Taking the line with "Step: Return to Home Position" as the first and the line with "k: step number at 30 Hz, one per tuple" as the last, set down the lines below exactly, pictures excluded.

§ §

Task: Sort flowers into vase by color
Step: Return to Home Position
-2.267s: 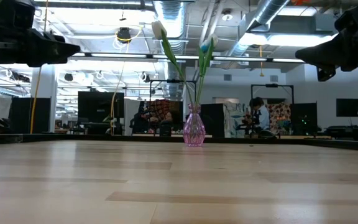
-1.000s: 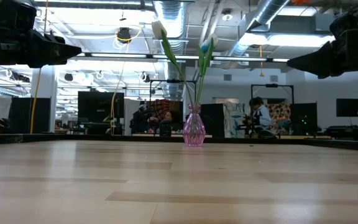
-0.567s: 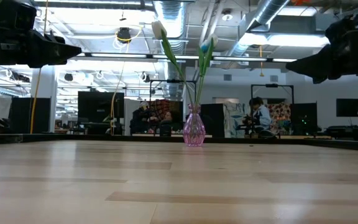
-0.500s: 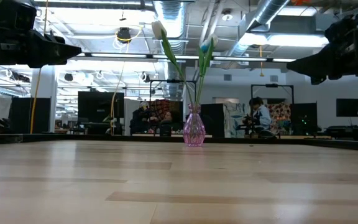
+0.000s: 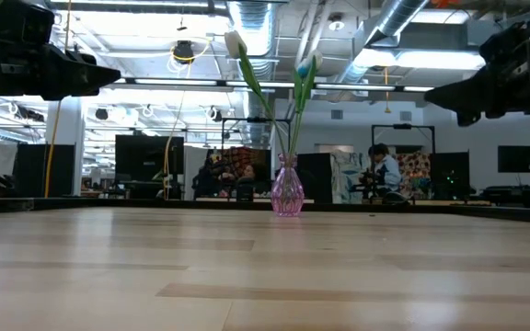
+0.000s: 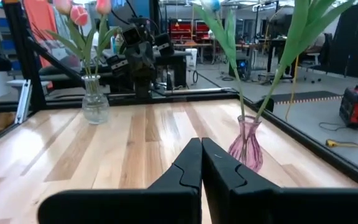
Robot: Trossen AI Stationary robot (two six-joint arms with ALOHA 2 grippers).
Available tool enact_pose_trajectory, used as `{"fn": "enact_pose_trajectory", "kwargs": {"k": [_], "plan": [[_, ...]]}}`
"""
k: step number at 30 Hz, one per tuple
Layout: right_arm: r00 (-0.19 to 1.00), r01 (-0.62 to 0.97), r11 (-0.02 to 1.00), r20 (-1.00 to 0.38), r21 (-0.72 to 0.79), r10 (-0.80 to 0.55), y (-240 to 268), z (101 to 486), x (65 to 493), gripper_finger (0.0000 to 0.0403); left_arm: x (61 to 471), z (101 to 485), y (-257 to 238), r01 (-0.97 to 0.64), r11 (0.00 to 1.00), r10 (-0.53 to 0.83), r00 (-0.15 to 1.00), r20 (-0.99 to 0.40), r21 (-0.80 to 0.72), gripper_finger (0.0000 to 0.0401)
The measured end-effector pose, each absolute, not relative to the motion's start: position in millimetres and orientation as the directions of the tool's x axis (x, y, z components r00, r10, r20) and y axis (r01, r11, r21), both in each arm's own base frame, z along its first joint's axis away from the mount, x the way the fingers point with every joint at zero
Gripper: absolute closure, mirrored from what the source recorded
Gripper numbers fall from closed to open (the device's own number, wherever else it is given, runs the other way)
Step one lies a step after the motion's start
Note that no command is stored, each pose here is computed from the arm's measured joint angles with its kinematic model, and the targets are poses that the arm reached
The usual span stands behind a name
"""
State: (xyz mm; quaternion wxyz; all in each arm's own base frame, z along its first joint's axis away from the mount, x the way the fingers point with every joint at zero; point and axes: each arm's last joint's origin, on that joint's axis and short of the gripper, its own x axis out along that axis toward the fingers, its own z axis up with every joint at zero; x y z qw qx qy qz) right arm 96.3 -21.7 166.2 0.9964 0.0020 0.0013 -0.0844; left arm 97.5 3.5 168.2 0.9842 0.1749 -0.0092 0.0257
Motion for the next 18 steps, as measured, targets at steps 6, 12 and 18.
{"fn": "enact_pose_trajectory", "kwargs": {"k": [6,12,18], "plan": [[0.977,0.212,0.977,-0.008,0.001,-0.212,-22.9,165.8,96.0,0.0369,97.5,168.3,3.5,-0.053,0.936,0.047,0.999,0.027,0.347,0.0401],[0.977,0.214,0.977,-0.008,0.001,-0.214,-23.0,165.8,96.0,0.0369,97.5,168.2,3.5,-0.053,0.936,0.047,0.999,0.027,0.347,0.0401],[0.977,0.214,0.977,-0.008,0.000,-0.214,-23.0,165.8,96.0,0.0369,97.5,168.2,3.5,-0.053,0.936,0.047,0.999,0.027,0.347,0.0401]]}}
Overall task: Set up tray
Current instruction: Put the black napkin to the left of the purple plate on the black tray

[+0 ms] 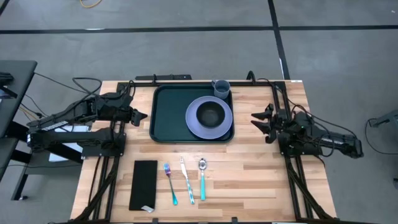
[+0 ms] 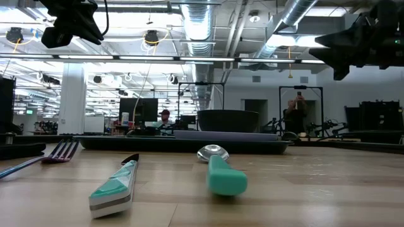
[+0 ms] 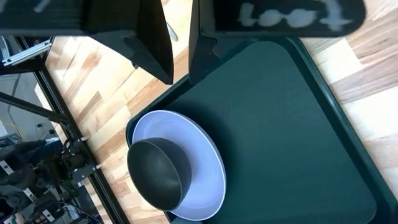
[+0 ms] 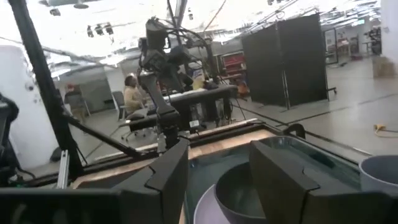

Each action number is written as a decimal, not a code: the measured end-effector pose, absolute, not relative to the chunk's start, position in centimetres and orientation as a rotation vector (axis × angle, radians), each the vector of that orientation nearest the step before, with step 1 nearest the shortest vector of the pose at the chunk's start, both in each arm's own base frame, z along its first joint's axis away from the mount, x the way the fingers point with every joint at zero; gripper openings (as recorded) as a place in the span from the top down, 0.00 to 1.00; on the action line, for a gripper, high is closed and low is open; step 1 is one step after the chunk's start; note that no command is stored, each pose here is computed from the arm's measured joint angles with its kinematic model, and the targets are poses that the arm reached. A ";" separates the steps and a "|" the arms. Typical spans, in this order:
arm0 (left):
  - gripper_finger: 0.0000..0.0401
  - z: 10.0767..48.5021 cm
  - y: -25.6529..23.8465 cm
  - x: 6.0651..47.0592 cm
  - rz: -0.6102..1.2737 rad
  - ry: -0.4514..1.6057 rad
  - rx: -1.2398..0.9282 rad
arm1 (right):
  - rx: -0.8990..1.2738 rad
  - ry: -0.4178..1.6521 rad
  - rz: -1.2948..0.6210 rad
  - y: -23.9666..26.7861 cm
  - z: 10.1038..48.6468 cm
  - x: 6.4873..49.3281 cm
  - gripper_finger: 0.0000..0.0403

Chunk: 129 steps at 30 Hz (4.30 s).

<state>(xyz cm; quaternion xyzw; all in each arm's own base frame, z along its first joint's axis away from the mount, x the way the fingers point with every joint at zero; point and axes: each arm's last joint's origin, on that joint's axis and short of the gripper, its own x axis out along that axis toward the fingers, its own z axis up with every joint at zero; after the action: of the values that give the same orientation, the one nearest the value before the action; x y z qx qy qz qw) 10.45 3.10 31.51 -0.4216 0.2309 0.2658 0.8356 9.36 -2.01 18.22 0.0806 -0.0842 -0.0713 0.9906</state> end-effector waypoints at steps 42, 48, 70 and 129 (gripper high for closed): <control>0.91 28.6 1.7 7.5 0.374 1.096 -0.658 | 0.191 -0.022 -0.249 -2.4 16.7 9.4 0.65; 0.90 25.8 1.1 6.9 0.195 1.290 -0.620 | 0.192 -0.022 -0.250 -2.4 16.7 9.4 0.65; 0.69 22.3 -2.9 14.9 0.134 1.466 -0.384 | 0.192 -0.020 -0.249 -2.4 16.7 9.4 0.65; 0.99 13.5 -7.0 19.2 -0.075 1.563 -0.118 | 0.192 -0.020 -0.249 -2.4 16.7 9.4 0.65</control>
<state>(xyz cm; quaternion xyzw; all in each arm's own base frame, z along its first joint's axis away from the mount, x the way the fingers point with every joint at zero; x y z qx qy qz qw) 19.18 -6.98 13.52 -0.0529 0.7037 -0.0336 0.7078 9.41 -2.41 16.71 0.0954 -0.0098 -0.1241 0.9876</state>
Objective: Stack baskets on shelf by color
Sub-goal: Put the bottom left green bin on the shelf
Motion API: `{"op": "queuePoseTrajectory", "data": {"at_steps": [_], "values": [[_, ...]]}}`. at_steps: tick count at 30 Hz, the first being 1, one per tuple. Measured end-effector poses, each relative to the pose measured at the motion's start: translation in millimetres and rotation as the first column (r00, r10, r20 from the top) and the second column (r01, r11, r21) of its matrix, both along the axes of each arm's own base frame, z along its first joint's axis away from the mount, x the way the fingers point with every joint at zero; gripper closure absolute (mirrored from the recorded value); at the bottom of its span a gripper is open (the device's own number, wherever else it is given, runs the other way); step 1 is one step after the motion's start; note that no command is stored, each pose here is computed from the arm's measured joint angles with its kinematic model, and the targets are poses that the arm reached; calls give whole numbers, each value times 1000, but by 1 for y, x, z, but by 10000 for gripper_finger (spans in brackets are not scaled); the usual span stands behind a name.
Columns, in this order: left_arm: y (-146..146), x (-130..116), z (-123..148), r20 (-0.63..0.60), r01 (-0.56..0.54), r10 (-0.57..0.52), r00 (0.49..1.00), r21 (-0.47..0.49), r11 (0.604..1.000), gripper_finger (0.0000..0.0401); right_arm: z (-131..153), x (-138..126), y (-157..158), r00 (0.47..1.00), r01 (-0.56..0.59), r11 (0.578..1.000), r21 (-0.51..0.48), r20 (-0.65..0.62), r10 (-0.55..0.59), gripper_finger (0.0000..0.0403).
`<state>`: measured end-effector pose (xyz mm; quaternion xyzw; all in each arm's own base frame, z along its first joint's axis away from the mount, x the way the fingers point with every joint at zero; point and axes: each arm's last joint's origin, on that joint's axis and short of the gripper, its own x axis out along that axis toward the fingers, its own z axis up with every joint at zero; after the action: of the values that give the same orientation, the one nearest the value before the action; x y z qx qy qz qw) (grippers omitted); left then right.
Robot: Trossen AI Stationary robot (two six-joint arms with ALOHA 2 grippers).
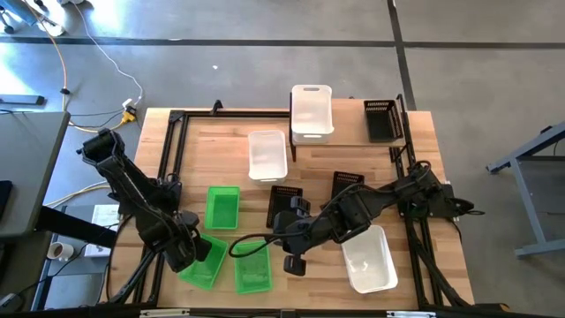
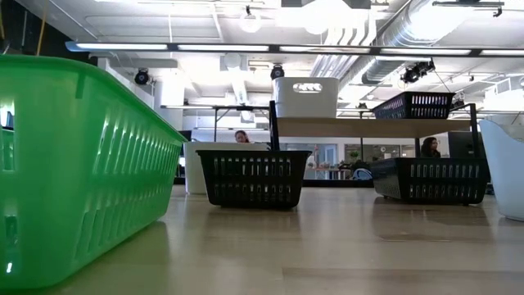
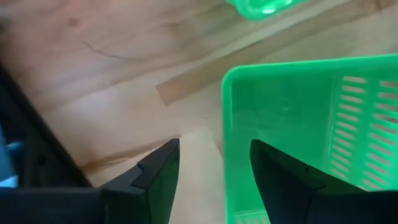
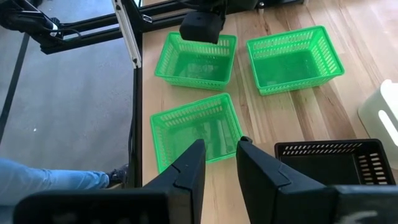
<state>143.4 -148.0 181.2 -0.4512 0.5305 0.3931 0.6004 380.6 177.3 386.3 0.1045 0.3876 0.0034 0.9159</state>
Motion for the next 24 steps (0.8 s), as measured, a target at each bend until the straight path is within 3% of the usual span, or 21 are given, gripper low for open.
{"op": "queuePoseTrajectory", "data": {"at_steps": [6, 15, 24], "values": [[-1, 1, -8, 29, -2, 3, 1000, -35, 999, 250, 0, 0, 0, 1000, 0, 1000, 0, 0, 0, 325], [-3, 3, -8, 57, -1, 4, 998, -62, 998, 390, 0, 0, 0, 1000, 0, 1000, 0, 0, 0, 325], [-11, 11, 10, 113, 13, -5, 994, -75, 997, 395, 0, 0, 0, 1000, -1, 1000, 0, -1, 1, 325]]}}
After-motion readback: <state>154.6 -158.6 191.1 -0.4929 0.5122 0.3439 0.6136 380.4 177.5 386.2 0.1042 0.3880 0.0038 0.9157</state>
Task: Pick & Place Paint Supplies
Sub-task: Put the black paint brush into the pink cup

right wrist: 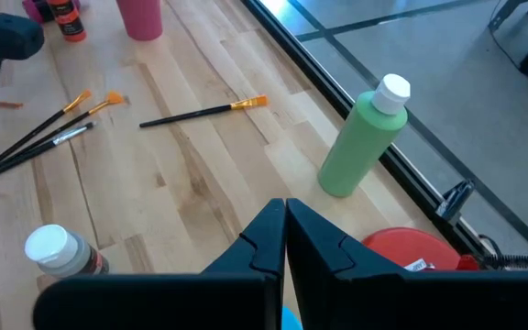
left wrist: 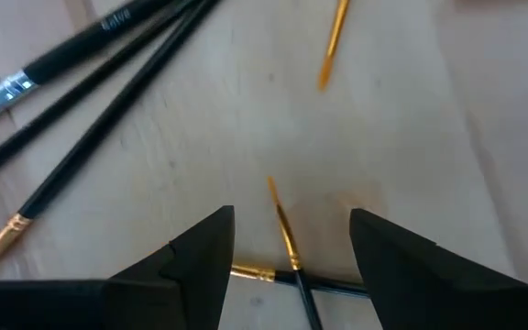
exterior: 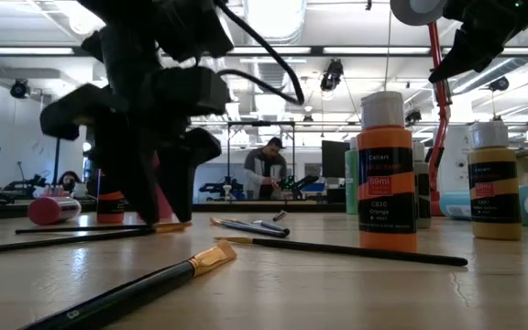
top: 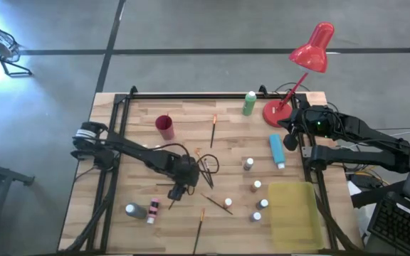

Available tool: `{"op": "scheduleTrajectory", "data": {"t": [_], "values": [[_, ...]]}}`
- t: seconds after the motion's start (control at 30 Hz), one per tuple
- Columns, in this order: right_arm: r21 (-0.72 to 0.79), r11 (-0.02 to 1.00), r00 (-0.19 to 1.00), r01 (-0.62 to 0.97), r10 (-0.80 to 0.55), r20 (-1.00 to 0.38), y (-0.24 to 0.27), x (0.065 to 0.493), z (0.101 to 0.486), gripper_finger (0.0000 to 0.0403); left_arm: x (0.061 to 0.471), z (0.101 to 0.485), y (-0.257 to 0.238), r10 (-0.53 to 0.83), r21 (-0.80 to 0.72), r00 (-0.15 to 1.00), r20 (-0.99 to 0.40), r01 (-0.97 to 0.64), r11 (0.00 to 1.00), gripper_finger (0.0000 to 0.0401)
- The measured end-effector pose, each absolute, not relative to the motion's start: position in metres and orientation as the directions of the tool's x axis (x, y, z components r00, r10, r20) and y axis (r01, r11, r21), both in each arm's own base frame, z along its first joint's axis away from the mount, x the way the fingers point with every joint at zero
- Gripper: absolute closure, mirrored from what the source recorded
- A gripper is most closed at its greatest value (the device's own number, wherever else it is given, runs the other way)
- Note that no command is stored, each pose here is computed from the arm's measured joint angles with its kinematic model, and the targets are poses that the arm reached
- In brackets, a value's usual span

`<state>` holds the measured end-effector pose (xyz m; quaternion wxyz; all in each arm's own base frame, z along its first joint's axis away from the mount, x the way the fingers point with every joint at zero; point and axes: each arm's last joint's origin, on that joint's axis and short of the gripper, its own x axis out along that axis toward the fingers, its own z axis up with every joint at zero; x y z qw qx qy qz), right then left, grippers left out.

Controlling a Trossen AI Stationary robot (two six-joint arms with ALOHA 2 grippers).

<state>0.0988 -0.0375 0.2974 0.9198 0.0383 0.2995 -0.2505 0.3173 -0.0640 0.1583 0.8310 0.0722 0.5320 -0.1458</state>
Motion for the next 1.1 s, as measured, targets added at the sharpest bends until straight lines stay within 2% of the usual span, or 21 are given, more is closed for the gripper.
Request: {"op": "scheduleTrajectory", "data": {"t": [0.27, 0.4, 1.1], "values": [[-0.08, 0.872, 0.695, 0.483, -0.438, -0.57, -0.038, 0.099, 0.297, 0.0394, 0.323, 0.15, -0.065, -0.157, -0.032, 0.371, -0.915, 0.321, 0.946, 0.0179], [-0.08, 0.872, 0.695, 0.483, -0.438, -0.57, -0.038, 0.099, 0.297, 0.0394, 0.327, 0.148, -0.065, -0.152, -0.03, 0.364, -0.919, 0.319, 0.947, 0.0193], [-0.081, 0.872, 0.695, 0.483, -0.438, -0.57, -0.038, 0.099, 0.297, 0.0394, 0.329, 0.149, -0.066, -0.165, -0.04, 0.371, -0.914, 0.321, 0.946, 0.039]]}}
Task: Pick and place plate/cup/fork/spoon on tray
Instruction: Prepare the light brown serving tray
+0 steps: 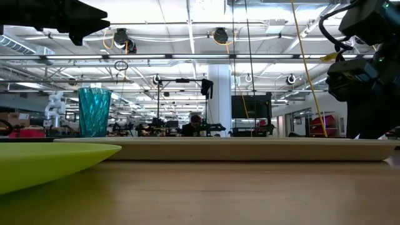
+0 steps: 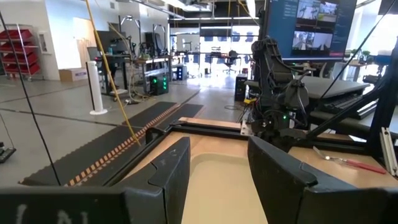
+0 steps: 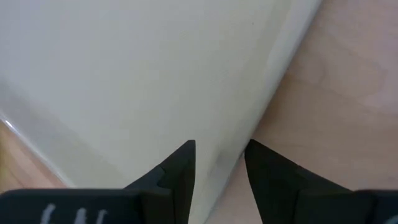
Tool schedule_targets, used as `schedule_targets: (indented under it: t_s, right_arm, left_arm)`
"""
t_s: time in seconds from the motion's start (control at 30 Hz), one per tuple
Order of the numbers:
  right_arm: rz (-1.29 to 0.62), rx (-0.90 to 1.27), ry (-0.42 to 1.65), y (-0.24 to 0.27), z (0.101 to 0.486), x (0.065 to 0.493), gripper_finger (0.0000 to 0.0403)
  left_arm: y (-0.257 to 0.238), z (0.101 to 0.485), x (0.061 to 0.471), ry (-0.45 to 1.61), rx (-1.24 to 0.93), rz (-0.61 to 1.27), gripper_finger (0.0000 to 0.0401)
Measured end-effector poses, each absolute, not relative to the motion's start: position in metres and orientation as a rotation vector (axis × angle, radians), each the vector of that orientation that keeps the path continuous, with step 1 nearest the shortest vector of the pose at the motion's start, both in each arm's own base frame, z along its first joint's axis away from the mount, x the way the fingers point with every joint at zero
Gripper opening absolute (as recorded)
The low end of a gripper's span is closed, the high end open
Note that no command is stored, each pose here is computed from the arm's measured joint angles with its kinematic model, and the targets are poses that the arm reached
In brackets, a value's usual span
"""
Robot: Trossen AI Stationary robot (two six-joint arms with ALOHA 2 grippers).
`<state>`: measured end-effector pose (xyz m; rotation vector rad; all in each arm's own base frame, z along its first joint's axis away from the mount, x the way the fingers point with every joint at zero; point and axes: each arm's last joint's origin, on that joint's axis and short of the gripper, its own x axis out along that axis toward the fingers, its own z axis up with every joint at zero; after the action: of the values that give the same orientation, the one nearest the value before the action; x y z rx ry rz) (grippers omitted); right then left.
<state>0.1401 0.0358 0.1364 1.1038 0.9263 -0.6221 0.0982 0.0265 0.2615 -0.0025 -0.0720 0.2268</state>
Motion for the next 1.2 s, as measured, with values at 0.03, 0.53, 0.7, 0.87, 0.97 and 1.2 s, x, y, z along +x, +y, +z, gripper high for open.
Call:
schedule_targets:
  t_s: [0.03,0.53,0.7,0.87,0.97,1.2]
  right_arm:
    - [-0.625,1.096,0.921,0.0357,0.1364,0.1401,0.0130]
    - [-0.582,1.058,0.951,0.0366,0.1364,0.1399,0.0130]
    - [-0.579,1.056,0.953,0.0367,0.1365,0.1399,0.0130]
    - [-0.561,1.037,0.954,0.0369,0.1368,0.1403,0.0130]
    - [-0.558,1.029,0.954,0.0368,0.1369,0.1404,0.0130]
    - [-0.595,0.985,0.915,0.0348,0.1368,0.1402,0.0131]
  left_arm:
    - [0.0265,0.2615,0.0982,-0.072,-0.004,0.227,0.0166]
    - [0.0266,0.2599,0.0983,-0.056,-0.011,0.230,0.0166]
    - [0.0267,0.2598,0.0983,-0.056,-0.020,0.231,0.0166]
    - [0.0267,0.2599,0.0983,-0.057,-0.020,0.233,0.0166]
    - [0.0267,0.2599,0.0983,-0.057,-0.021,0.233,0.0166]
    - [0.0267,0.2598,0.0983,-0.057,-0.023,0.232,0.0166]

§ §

- _OUTPUT FOR THIS EXERCISE_:
Step: Return to Home Position
-2.267s: 
-1.000s: 
-0.567s: 
-0.500s: 
+0.000s: 
+0.000s: 
Robot: Trossen AI Stationary robot (two six-joint arms with ALOHA 2 grippers).
Available tool enact_pose_trajectory, used as `{"fn": "enact_pose_trajectory", "kwargs": {"k": [_], "plan": [[_, ...]]}}`
"""
k: step number at 30 Hz, one per tuple

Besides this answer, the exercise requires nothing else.